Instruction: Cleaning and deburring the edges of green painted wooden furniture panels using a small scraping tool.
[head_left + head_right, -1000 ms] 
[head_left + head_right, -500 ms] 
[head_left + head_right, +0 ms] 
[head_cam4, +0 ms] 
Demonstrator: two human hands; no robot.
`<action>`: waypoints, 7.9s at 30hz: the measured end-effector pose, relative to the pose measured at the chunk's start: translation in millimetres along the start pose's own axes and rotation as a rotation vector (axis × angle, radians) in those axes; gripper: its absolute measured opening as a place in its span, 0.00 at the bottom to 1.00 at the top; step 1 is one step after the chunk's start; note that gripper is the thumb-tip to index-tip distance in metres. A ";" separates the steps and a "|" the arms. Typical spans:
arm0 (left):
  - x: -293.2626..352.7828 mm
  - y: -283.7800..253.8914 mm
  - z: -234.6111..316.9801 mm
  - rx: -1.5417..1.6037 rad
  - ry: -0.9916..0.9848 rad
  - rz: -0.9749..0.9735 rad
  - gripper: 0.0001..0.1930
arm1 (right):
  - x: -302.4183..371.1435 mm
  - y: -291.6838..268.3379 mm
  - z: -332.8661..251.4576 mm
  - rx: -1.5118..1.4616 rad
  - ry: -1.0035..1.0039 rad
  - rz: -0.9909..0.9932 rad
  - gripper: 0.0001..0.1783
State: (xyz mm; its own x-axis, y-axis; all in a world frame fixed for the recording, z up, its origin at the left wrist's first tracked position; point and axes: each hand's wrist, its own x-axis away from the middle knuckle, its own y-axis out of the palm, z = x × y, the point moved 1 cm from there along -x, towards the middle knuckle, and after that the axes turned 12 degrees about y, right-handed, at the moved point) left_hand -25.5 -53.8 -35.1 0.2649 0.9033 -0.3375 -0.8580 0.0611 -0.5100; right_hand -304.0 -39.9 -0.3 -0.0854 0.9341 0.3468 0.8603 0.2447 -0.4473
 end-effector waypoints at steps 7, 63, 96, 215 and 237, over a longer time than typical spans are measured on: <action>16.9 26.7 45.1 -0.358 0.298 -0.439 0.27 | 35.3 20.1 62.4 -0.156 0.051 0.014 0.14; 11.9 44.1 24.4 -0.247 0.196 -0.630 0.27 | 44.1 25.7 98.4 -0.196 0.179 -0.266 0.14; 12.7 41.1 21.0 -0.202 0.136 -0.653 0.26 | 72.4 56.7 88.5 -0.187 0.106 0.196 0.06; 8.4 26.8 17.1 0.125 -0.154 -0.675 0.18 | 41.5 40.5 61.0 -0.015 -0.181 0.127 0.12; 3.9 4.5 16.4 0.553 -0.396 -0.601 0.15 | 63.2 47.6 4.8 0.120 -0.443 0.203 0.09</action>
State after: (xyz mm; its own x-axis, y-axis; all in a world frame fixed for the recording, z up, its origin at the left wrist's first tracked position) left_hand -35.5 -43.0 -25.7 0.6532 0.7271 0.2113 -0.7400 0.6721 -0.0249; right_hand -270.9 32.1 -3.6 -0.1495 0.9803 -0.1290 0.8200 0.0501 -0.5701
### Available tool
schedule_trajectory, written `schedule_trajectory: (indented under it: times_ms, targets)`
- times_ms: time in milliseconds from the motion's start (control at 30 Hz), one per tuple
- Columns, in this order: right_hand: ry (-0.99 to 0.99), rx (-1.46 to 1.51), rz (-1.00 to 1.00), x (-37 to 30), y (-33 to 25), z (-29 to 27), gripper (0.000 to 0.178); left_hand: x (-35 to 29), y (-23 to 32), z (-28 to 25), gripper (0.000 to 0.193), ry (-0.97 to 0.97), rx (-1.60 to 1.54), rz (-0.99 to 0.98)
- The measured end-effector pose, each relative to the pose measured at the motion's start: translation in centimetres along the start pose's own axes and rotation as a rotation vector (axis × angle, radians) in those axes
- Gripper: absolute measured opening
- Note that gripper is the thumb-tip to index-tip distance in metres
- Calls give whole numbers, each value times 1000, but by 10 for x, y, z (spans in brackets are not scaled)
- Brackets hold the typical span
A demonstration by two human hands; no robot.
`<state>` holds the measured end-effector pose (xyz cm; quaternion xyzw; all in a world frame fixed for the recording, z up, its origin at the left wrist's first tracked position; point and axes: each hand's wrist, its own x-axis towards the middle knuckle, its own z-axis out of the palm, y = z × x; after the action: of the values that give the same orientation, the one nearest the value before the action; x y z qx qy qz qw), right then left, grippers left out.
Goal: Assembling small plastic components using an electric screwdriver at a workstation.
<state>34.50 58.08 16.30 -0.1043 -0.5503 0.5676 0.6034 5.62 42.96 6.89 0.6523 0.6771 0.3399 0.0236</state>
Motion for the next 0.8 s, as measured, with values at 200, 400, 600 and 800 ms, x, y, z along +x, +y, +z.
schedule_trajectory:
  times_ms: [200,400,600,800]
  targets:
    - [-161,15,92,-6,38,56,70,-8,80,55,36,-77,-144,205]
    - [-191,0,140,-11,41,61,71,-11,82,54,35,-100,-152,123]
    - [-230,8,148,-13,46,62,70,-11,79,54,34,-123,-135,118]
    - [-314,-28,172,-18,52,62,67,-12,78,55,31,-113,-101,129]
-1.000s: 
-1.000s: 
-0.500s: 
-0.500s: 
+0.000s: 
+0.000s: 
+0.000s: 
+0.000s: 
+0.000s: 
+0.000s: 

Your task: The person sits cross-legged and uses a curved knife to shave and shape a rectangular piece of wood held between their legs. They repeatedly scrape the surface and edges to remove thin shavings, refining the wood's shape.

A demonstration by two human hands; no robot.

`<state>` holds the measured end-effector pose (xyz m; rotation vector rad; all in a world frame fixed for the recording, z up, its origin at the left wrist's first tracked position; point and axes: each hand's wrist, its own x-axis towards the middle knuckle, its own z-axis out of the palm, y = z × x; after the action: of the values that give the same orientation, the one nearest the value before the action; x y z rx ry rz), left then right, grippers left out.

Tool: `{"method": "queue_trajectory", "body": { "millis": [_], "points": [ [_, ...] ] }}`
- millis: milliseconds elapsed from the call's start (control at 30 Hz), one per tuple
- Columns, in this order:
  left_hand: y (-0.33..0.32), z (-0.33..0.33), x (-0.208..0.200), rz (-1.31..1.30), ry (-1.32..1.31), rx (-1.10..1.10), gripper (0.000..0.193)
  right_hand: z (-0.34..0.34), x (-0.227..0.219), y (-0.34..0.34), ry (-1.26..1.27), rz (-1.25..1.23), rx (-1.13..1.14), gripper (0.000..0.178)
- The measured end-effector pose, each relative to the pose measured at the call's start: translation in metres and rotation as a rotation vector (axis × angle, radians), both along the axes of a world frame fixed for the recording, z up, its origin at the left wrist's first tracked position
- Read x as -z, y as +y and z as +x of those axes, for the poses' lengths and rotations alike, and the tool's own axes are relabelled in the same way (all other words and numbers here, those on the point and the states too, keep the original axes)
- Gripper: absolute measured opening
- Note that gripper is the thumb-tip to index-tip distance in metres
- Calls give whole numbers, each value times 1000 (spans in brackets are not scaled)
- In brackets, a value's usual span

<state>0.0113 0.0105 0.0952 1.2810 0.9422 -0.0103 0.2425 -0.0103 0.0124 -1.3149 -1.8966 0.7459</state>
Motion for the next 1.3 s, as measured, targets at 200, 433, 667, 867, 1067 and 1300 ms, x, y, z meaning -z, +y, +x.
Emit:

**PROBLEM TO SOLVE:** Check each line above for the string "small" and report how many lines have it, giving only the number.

**RESPONSE AREA:** 2